Когда я вернулся к огороду, остальные пошли на обед, и я пошел вместе с ними. В столовой был молчаливым, угрюмым, и меня оставили в покое. Примерно в половине третьего я бросил свое занятие (сжигание огородного мусора) и пошел в сарай. Закрыл за собой дверь, сел на ящик и ножом, которым мы вырезали глазки из картошки для посадки, вскрыл вены на запястьях. Через двадцать минут Фред Симс нашел меня там, кровь текла у меня с рук в цветочный горшок с землей. В лазарете мне наложили швы, и ко времени ужина я находился в надзорной палате жесткоскамеечного отделения, одетый в брезентовый халат, под очень строгим приглядом.

Я непрестанно писал в долгие, медленно тянувшиеся ночные часы. Почти непрерывно курил цигарки, прикуривая новую от окурка предыдущей. Отдельные взрывы шума с чердака, ничего такого, чего не переносил раньше. Был очень внимателен к ощущениям в пустоте внутри торса, теперь у меня есть основания полагать, что она кишит пауками.
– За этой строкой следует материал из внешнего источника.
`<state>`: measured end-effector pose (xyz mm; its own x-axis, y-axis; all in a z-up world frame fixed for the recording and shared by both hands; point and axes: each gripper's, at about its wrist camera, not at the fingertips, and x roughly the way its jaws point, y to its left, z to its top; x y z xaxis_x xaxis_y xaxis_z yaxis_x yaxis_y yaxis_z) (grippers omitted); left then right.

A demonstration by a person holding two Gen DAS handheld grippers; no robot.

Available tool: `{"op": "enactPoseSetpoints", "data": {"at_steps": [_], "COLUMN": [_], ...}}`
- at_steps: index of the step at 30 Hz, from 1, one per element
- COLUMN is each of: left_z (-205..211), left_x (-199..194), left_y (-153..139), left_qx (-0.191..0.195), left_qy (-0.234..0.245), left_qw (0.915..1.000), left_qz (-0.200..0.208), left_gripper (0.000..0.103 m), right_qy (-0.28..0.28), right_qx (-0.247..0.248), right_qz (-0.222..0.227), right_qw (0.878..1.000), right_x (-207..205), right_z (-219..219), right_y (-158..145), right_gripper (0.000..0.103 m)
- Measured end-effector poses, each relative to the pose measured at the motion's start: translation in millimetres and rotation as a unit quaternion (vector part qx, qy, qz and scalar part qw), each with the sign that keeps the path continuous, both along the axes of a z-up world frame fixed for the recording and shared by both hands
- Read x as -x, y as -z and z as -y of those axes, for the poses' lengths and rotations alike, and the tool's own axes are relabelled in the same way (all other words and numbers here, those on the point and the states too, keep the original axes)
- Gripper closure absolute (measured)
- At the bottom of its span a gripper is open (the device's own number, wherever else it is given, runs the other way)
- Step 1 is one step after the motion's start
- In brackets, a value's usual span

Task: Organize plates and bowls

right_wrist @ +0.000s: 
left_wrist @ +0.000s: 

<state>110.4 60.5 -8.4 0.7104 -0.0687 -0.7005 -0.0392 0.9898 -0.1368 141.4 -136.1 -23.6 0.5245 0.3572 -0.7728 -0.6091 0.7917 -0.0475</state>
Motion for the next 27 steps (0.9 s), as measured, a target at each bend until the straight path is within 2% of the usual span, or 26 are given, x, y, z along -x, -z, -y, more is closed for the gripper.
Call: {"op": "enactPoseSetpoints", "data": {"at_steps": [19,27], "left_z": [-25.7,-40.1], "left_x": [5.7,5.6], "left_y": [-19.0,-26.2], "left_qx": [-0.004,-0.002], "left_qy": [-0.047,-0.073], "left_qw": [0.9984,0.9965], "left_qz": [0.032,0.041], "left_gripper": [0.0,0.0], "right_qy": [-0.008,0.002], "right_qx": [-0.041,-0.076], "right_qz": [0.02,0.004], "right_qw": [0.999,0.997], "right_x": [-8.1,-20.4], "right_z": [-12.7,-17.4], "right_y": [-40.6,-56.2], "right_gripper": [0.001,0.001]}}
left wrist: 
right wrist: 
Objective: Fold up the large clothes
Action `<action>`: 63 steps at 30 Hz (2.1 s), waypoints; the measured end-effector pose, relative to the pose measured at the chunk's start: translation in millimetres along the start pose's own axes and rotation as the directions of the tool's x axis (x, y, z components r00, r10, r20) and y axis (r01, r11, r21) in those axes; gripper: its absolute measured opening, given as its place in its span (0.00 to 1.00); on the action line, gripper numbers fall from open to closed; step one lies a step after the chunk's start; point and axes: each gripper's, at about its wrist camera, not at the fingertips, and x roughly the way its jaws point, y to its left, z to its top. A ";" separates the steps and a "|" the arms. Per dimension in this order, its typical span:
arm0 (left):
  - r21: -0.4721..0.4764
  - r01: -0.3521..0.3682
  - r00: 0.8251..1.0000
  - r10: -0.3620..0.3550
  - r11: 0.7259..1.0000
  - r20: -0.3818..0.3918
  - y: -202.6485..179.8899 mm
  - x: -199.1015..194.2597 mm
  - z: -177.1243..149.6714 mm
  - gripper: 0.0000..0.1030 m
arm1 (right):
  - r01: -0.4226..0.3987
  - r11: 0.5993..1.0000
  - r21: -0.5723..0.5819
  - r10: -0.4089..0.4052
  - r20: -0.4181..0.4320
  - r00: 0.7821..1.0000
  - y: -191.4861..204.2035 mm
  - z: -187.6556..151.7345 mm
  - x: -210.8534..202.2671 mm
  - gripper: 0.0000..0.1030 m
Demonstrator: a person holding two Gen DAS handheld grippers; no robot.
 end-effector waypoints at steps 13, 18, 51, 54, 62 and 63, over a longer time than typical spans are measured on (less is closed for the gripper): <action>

Представлял себе поблескивавшие в темноте полотна паутины, влажные шелковистые капканы, протянувшиеся от грудной кости до позвоночника, от таза к ребрам. Бегающие существа, ткущие и прядущие у меня внутри, — с какой целью? Я провел в жесткоскамеечном отделении шесть дней, после десяти лет в блоке Е потрясение было сильным.

Все ожило в моей памяти. Туалеты без дверей, унизительность быть всегда на виду, всегда доступным враждебным взглядам. И запахи! Особенно ярко запах хлорки — выщербленные кафельные полы мыли по два, три, четыре раза в день горячей водой с хлоркой: казалось, кто-то постоянно орудует в проходе или в комнате отдыха старой щеткой с вялой спутанной щетиной из серой пеньки, окуная ее в жестяное ведро с ободом по внутреннему краю и ручкой, которой придавливали щетину, выжимая грязную воду. Забыл я и ежедневное унижение — просить всякую необходимую мелочь: несколько листков туалетной бумаги, щепоть табака, чуточку горячей воды. Иногда просьбы удовлетворялись, но большей частью ты стоял, переминаясь с ноги на ногу, а санитар раздраженно хмурился и отвечал, чтобы приходил попозже, — или окидывал тебя холодным оценивающим взглядом, выдерживал паузу и отворачивался — и все это ради трех жестких листиков туалетной бумаги, нескольких грубых прядей тусклого табака из жестянки! О, вежливость непонятна сумасшедшему, это был девиз, высеченный на холодном кирпичном сердце Гэндерхилла, непонятна сумасшедшему из жесткоскамеечного отделения.